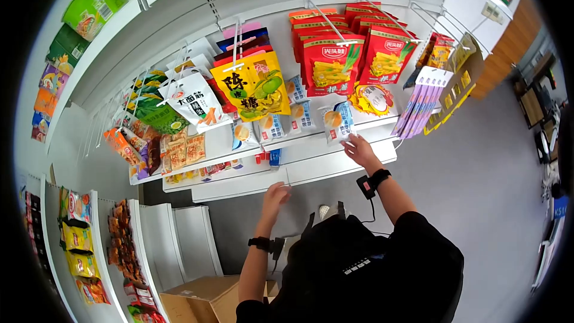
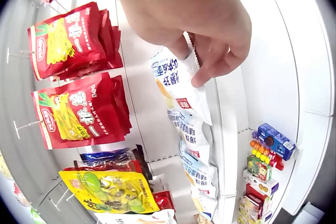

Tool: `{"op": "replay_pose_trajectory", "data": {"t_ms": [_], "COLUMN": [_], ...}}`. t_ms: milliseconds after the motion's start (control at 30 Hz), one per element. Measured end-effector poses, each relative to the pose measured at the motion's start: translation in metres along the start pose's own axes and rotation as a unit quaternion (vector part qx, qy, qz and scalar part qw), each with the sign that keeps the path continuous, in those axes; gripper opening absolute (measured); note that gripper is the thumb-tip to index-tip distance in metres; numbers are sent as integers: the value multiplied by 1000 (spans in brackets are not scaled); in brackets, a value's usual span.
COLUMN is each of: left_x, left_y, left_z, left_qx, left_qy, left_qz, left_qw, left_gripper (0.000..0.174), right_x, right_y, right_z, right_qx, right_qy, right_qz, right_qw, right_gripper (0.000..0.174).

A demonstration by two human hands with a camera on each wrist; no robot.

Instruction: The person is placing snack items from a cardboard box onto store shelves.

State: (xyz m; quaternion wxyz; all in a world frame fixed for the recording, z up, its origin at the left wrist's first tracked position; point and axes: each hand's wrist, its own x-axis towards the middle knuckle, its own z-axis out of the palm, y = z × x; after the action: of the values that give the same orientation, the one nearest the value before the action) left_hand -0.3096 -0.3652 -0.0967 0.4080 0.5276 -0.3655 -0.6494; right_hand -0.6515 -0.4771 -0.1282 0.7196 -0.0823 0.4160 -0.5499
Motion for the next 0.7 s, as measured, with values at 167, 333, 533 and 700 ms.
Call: {"op": "replay_pose_trajectory", "data": {"t_ms": [167, 333, 533, 700], "left_x": [-14, -28, -51, -89], "left_y": [-7, -18, -36, -53], "left_z": [-15, -28, -46, -83], "left_qx": [-6, -36, -65, -92], "left_qy": [62, 107, 165, 211], "left_qz": [-9, -13, -18, -14], "left_qw": [998, 994, 984, 973], "left_gripper": [36, 36, 37, 38], "right_x": [64, 94, 69, 55], "right_y": [-8, 1, 2, 32], "right_z": [-8, -5, 0, -22], "right_qx": [-48, -99, -153, -77], "right_qy": [11, 91, 149, 123], "right_qz": [-7, -18, -5, 64], "right_qw": [999, 991, 977, 987], "right_gripper": [18, 29, 52, 59]}}
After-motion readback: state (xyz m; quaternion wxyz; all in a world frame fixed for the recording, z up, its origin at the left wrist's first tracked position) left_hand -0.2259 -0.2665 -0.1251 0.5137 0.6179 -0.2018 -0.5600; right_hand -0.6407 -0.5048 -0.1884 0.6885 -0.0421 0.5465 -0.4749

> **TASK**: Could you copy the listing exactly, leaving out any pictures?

> **YOUR RESPONSE**:
Tool: `{"op": "replay_pose_trajectory", "data": {"t_ms": [_], "COLUMN": [_], ...}}`. t_ms: milliseconds after the motion's start (control at 30 Hz), one per element. Measured end-effector poses, each relative to the pose measured at the motion's start: translation in metres along the start pose's own axes and rotation as a unit quaternion (vector part qx, qy, qz and scalar part qw), each with the sign that keeps the path continuous, in those axes; gripper opening absolute (measured); note that gripper is the thumb-tip to index-tip distance in metres; numbers are sent as integers: the value multiplied by 1000 (spans in brackets are not scaled); in brackets, a value's usual span.
COLUMN is each of: left_x, left_y, left_z, left_qx, left_qy, left_qz, left_qw, left_gripper (0.000..0.174), right_x, right_y, right_z, right_qx, right_qy, right_qz, right_qw, right_gripper (0.000..0.174).

A demonstration by two human hands with a camera on each wrist; no robot.

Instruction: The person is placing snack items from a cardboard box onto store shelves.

State: (xyz m; quaternion wxyz; all in a world frame fixed for the recording, z up, its origin at the left wrist's first tracked position; point and axes: each hand's wrist, its own x-axis towards the middle knuckle, its own z-axis out of the palm, y = z × x; after the action: of the values that give the same orientation, the one nearest the value before the action) left_hand -0.3096 -0.3652 -0.0967 0.4080 0.5276 -0.3655 -0.6494; right_hand -0.6515 -0.4771 -0.1282 0.7196 -0.0823 0.4160 -0.5499
Motion for the next 0.7 s, as measured, with values at 167, 333, 533 and 700 ms.
Call: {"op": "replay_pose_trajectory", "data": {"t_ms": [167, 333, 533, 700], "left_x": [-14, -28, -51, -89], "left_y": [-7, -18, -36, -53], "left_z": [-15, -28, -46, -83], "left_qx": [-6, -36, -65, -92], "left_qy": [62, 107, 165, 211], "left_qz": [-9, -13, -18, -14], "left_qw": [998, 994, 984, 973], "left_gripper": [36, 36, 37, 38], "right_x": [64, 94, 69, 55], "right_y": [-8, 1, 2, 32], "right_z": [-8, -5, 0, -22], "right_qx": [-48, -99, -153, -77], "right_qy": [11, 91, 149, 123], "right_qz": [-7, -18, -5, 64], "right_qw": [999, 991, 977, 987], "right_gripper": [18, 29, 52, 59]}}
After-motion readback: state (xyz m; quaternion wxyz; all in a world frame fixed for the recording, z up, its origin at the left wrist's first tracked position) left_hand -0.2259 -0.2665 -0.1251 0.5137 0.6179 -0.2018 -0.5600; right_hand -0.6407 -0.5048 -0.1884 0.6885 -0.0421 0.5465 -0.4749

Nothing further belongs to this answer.